Never was there a more dismal fall.

No expiation can be compared with this. The unprecedented drama was in five acts, so fierce that Aeschylus himself would not have dared to dream of them. "The Ambush!" "The Struggle!" "The Massacre!" "The Victory!" "The Fall!" What a tangle and what an unwinding! A poet who would have predicted it would have seemed a traitor. God alone could permit Himself Sedan.

Everything in proportion, such is His law. Far worse than Brumaire, it needed a more crushing retribution than Waterloo.

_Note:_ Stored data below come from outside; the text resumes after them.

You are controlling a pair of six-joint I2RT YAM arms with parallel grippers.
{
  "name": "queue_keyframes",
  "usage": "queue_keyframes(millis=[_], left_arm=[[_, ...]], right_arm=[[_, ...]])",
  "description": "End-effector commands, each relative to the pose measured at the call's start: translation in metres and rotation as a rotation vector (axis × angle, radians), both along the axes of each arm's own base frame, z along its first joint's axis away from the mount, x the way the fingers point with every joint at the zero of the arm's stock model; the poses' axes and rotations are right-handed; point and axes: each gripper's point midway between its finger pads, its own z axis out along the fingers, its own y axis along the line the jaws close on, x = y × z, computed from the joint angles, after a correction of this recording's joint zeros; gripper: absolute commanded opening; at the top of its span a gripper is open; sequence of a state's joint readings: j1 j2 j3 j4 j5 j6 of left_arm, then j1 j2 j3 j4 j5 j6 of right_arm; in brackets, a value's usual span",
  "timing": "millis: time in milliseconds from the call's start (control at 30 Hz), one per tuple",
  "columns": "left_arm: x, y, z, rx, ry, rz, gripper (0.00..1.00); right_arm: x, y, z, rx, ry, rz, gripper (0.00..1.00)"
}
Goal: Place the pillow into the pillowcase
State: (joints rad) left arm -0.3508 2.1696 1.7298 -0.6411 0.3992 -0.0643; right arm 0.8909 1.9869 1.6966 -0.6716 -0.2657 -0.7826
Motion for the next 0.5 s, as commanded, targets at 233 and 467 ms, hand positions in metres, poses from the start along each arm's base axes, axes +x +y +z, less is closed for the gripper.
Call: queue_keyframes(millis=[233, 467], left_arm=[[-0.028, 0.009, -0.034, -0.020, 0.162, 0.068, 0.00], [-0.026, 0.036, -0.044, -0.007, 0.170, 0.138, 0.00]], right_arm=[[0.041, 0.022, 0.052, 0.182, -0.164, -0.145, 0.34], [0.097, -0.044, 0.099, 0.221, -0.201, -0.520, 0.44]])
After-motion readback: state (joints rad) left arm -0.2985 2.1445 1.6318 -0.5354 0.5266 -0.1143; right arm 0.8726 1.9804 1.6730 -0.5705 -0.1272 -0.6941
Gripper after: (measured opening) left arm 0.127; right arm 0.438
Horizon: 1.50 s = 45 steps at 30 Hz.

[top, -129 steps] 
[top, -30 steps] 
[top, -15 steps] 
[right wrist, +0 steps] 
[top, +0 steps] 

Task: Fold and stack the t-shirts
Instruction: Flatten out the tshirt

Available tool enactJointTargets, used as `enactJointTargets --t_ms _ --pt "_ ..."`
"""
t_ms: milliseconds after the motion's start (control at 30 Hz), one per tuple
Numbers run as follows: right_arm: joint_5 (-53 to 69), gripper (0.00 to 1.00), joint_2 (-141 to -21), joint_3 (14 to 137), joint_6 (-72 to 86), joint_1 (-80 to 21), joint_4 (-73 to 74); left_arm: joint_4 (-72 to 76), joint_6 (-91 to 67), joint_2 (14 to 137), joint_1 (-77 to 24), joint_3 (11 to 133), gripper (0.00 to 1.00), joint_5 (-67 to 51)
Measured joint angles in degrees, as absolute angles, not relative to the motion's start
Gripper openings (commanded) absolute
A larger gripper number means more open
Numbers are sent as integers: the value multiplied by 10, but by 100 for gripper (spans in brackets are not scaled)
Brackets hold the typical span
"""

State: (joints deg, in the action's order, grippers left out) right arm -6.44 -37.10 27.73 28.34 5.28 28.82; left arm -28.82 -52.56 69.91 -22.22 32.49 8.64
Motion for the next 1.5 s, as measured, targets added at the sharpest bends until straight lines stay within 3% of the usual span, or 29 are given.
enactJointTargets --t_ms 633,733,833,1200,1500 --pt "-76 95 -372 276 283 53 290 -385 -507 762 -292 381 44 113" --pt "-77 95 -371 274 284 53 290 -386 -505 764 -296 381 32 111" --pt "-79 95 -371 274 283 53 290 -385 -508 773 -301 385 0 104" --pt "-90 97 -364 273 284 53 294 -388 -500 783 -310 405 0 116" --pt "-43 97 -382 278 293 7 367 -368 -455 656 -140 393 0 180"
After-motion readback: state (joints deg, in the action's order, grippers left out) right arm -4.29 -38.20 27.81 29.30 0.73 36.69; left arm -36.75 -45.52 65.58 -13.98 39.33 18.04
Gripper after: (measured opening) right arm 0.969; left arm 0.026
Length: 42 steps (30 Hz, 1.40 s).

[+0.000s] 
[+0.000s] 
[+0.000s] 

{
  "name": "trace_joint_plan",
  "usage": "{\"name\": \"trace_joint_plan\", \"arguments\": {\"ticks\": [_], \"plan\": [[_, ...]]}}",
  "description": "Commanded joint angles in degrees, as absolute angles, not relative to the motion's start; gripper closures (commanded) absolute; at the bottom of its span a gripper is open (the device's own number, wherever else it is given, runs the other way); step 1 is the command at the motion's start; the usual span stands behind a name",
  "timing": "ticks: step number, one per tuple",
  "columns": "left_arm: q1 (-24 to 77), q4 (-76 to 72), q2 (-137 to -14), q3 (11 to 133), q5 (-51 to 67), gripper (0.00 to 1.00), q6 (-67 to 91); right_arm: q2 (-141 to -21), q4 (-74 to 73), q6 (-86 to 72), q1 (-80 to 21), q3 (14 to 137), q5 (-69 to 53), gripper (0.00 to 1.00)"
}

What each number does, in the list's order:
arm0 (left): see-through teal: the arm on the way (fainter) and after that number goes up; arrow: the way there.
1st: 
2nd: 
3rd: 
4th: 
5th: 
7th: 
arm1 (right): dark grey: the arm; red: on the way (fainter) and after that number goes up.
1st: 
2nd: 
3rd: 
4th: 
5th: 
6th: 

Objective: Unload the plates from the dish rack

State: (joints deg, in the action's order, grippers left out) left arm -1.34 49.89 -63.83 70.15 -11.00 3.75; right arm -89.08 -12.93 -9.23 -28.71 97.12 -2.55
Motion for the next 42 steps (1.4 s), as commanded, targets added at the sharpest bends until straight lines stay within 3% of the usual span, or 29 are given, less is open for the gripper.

The first Napoleon, as we have said elsewhere,[40] had faced his destiny; he had not been dishonored by his punishment, he fell while steadfastly regarding God. He came back to Paris, appraising the deserts of those men who overthrew him, proudly distinguishing amongst them, esteeming Lafayette and despising Dupin. He had at the last moment wished to see clearly into his destiny, he had not allowed his eyes to be bandaged; he had accepted the catastrophe while making his conditions with it. Here there is nothing of the kind. One might almost say that the traitor is struck treacherously. In this case there is a bad man who feels himself in the grasp of Destiny, and who does not know what it is doing to him. He was at the summit of his power, the blind master of an idiot world. He had wished for a _plebiscitum_, he had had one. He had at his feet this very William. It was at this moment that his crime suddenly seized him. He did not struggle against it; he was the condemned man who obeys his sentence. He submitted to everything which terrible Fate exacted from him. Never was there a more docile patient. He had no army, he made war; he had only Rouher, he provoked Bismarck; he had only Leboeuf, he attacked Moltke. He confided Strasburg to Uhrich; he gave Metz to Bazaine to guard. He had 120,000 men at Chalons; he had it in his power to cover Paris. He felt that his crime rose up there, threatening and erect; he fled, not daring to face Paris. He himself led--purposely, and yet despite himself; willing and yet unwilling, knowingly and yet unknowingly, a miserable mind, a prey to the abyss--he led his army into a place of annihilation; he made that terrible choice, a battle-field without an outlet; he was no longer conscious of anything, no more of his blunder of to-day than of his crime of former days; he must finish, but he could only finish as a fugitive; this condemned one was not worthy to look his end in the face; he lowered his head, he turned his back. God executed him in degrading him. Napoleon III. as an Emperor had a right to thunder, but for this man the thunder was ignominious--he was thunderstruck in the back.